From writing style to technical background, and even comparisons of the timeline, the report lists a whole bunch of similarities. It even used AI to conduct large-scale filtering of emails from the mailing lists, shrinking the candidate pool step by step until only Back remained. It really does sound quite convincing.

But this time, Back’s reaction was swift. He directly denied it, saying he is not Satoshi Nakamoto. Instead, he explained these similarities as statistical bias—because he was particularly active in the cryptopunk mailing lists, he’s more likely to be associated with the identity. He also pointed out that although there were many attempts at decentralized electronic cash in the early days, they still never truly “touched the core,” even if the final approach seemed, “at first glance, very close.”

What’s interesting is that the community’s reaction is also split. Bitcoin Core developer Jameson Lopp said bluntly that this kind of stylistic analysis can’t really catch Satoshi, and it’s unfair to put a target on Adam Back based on such weak evidence. Others pointed out that Bitcoin’s code is written in C++, which is completely different from Back’s programming style. There are also claims that Back’s philosophy leans more toward a store of value, which doesn’t match the early Bitcoin electronic cash concept.

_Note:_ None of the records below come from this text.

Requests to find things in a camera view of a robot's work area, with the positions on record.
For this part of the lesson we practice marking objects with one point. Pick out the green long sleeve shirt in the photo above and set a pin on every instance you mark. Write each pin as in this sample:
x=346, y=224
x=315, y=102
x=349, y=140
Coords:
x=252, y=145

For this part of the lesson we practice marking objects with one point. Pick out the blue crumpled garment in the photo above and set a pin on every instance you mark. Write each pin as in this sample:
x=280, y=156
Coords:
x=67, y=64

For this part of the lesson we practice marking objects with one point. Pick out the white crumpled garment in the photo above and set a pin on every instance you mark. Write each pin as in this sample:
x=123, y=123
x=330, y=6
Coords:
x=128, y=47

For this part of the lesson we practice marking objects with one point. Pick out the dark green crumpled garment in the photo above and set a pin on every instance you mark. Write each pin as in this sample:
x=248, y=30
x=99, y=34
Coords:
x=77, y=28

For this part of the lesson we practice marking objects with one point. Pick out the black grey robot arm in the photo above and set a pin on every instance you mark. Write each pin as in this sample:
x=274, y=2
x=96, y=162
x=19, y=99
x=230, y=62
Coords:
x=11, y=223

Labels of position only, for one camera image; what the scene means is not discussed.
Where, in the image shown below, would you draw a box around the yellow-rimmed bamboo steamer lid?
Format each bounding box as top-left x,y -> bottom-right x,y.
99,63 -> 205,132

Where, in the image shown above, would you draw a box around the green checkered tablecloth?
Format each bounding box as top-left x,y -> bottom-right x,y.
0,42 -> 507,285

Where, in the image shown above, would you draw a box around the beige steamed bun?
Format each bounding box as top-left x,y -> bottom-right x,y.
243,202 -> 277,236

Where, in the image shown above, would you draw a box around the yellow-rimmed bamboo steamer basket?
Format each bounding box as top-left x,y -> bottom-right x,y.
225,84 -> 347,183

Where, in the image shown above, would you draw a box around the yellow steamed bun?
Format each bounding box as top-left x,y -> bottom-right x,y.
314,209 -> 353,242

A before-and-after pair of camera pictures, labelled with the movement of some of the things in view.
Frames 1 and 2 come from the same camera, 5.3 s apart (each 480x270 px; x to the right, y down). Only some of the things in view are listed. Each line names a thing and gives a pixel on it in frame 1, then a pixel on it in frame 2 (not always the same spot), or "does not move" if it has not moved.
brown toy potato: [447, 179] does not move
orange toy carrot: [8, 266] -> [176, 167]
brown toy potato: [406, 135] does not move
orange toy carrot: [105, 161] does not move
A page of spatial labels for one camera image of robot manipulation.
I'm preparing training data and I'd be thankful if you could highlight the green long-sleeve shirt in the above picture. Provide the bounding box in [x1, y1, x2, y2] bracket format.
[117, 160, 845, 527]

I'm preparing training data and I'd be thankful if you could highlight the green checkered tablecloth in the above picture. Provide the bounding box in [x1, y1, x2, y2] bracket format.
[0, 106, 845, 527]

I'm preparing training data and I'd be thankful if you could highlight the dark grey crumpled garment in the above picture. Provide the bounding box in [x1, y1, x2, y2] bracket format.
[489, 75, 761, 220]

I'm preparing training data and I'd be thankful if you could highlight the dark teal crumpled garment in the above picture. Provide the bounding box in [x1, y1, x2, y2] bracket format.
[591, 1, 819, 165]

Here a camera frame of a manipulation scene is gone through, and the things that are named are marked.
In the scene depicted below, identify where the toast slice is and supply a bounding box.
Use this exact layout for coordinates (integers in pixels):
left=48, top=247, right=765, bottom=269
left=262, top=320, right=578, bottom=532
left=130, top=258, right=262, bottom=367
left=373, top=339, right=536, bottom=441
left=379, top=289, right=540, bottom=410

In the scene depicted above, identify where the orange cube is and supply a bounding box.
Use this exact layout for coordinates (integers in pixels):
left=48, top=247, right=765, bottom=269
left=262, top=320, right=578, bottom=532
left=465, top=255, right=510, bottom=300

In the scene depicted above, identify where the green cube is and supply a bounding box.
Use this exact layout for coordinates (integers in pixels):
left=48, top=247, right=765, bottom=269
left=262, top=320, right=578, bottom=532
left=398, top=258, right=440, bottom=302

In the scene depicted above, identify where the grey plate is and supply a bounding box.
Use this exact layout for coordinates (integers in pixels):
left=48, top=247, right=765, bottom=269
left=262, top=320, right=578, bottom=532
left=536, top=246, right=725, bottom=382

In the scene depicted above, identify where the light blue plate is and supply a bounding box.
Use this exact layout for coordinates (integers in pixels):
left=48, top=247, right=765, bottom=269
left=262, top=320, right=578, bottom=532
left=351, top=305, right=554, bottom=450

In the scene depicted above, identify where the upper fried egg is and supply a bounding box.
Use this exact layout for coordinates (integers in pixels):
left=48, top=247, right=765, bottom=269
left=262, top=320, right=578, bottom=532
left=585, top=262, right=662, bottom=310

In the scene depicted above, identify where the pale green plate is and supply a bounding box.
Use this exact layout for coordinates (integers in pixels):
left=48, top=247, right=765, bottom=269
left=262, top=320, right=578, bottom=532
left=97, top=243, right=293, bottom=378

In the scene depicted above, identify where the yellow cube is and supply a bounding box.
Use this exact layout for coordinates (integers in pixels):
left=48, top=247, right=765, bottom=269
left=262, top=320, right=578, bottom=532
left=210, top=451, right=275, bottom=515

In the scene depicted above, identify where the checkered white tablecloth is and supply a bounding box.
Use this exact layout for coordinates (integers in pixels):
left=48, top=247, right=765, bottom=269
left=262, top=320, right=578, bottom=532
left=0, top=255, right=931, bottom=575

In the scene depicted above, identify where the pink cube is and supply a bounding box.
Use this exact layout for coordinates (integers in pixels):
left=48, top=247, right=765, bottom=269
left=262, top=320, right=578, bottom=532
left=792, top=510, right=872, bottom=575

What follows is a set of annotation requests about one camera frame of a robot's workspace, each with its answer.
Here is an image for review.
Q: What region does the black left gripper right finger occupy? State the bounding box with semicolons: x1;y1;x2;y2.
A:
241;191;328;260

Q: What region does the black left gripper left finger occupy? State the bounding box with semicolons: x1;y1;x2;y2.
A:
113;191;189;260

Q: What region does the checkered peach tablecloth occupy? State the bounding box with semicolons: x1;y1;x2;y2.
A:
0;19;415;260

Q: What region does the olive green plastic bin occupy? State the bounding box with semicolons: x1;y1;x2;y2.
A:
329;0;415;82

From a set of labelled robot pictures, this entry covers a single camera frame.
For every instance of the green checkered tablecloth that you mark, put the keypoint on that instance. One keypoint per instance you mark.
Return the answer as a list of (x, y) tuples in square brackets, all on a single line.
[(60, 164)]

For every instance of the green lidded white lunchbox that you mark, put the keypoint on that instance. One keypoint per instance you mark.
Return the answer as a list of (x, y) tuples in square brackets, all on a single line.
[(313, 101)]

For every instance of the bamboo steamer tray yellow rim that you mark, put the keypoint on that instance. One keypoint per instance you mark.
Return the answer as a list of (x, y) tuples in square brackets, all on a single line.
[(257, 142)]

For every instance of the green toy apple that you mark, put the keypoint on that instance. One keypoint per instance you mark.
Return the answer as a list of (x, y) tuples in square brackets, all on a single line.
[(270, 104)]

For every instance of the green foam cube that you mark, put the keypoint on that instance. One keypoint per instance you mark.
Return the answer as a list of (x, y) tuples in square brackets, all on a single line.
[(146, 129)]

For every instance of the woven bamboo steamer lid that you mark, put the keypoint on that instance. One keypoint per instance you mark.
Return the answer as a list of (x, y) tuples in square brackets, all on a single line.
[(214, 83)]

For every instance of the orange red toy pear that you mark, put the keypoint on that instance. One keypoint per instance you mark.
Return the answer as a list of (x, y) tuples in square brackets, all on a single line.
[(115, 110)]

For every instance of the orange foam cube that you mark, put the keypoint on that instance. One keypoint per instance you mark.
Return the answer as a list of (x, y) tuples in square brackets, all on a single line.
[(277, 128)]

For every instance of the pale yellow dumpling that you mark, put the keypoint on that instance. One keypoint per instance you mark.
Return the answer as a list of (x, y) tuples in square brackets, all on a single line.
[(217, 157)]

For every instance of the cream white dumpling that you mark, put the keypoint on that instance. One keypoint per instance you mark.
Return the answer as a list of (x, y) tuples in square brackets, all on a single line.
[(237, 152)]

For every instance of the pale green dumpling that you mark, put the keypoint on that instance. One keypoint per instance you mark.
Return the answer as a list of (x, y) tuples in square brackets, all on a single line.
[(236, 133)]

Actually, this isn’t the first time. Looking back over the past decade or more, the mystery of Satoshi Nakamoto’s identity has triggered several waves of controversy. In 2014, Newsweek identified Dorian Nakamoto, a Japanese-American physicist, but it was later debunked. In 2016, Australian developer Craig Wright claimed to be Satoshi Nakamoto, but the court ultimately ruled that his claim was unfounded. In 2024, an HBO documentary also shifted the spotlight to Canadian developer Peter Todd, but that was also refuted.

To be honest, each time it causes a commotion, but there’s still no decisive evidence. What can truly seal the case is only a private key signature. And with time, Satoshi Nakamoto’s anonymity has instead become part of Bitcoin’s narrative. Bitcoin has been operating for so many years now, and its value comes more from global consensus than from the founder’s identity halo.

So, as to who Satoshi Nakamoto really is, I think this mystery might never be fully solved. But from a certain perspective, this sense of mystery may also be what protects Bitcoin itself.